What to work on | Would you retype the whole listing exactly, leaving its pictures out?
--- Given data ---
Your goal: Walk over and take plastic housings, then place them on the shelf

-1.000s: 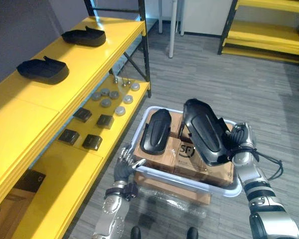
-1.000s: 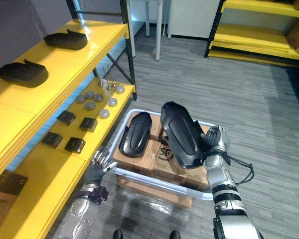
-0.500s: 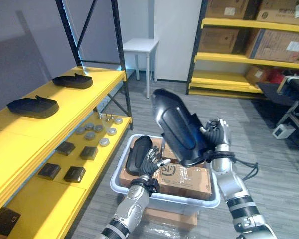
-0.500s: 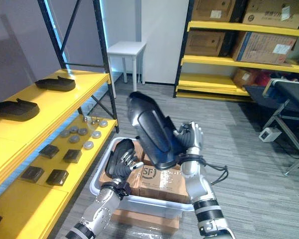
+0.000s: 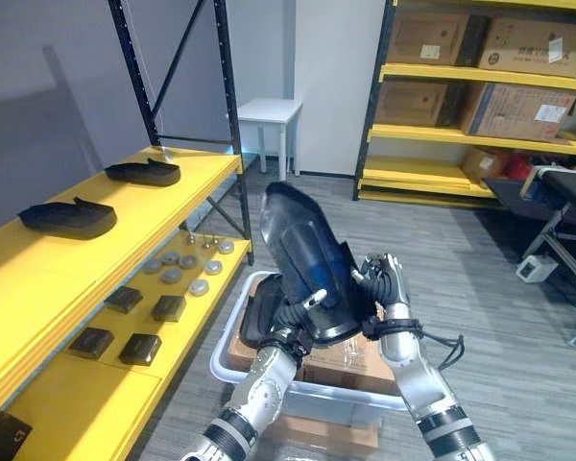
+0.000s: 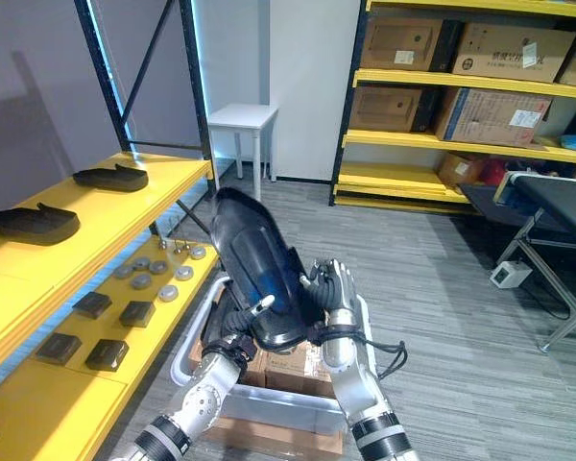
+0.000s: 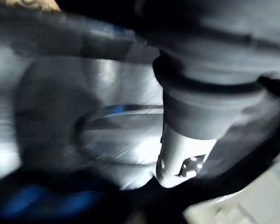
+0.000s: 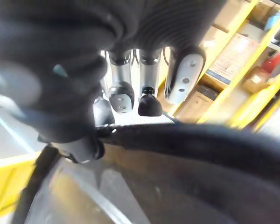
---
Answer area |
Your goal: Walk over and take plastic housings, then place them on the shelf

-1.000s: 
-1.000s: 
-0.500s: 
-0.500s: 
+0.000s: 
+0.000s: 
+0.000s: 
+0.000s: 

At this point, the answer is complete.